Would you write out the listing verbatim and skip every picture in it?
** Opening Dataset extract block **
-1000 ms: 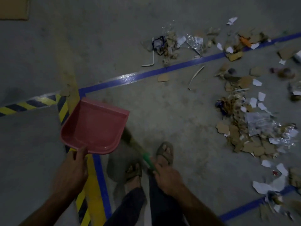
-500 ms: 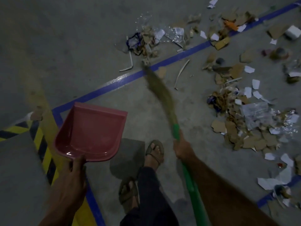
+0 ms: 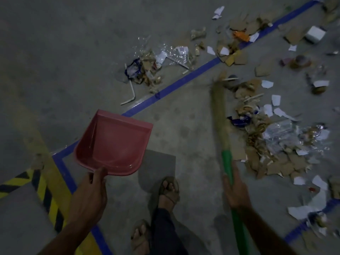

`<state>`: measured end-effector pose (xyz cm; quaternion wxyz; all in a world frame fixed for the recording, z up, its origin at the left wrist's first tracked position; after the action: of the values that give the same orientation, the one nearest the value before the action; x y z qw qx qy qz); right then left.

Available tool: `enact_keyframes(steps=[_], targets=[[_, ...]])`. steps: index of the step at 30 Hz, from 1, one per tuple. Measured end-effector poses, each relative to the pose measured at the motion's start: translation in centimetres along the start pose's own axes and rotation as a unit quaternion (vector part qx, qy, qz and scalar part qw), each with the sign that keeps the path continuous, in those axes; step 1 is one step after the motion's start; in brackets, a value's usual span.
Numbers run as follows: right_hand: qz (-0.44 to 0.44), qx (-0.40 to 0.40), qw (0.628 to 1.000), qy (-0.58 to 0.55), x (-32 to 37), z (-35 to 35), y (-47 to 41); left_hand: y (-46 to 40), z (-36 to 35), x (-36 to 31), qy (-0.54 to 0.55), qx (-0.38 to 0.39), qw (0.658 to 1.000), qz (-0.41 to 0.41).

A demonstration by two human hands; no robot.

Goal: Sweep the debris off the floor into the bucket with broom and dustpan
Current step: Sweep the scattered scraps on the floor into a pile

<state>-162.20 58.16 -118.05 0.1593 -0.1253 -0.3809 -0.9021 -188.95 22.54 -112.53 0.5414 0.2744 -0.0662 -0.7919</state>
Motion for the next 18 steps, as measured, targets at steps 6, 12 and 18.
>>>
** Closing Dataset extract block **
» **Solution for this exercise**
-1000 ms: 
-500 ms: 
+0 ms: 

`<state>`: measured end-effector pose (xyz cm; quaternion wxyz; all in a world frame fixed for the recording, z up, its origin at the left wrist's first tracked position; after the action: of the values that give the same orientation, the one nearest the value before the action; x y z qw qx qy qz); right then left.

Available tool: `enact_keyframes(steps=[_], targets=[[_, ...]])`. steps: index of the step at 30 Hz, from 1, one per tuple. Measured end-effector poses, each relative to the pose measured at the motion's start: translation in centimetres along the start pose's own axes and rotation as a unit quaternion (vector part qx, qy, qz and scalar part qw), each with the sign that keeps the path continuous, in those axes; step 1 is one step after the motion's start; in brackets, a value's usual span.
Numbers run as follows: right_hand: qz (-0.44 to 0.44), qx (-0.40 to 0.40), qw (0.628 to 1.000), qy (-0.58 to 0.55), x (-32 to 37), z (-35 to 35), y (-47 to 41); left_hand: y (-46 to 40), z (-36 to 35), x (-36 to 31), qy (-0.54 to 0.55), qx (-0.38 to 0.39), qw (0.658 to 1.000), qz (-0.41 to 0.41).

A demonstration by two human hands; no robot.

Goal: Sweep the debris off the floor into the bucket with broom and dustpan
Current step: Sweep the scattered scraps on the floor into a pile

<state>-162.20 58.16 -118.05 0.1593 -0.1253 -0.3809 -0.9021 -188.95 22.54 -112.53 0.5414 0.2744 -0.0662 -0.7919</state>
Motion for the next 18 steps, as measured, targets at steps 6, 12 and 18.
>>>

What this exercise required has been given in full.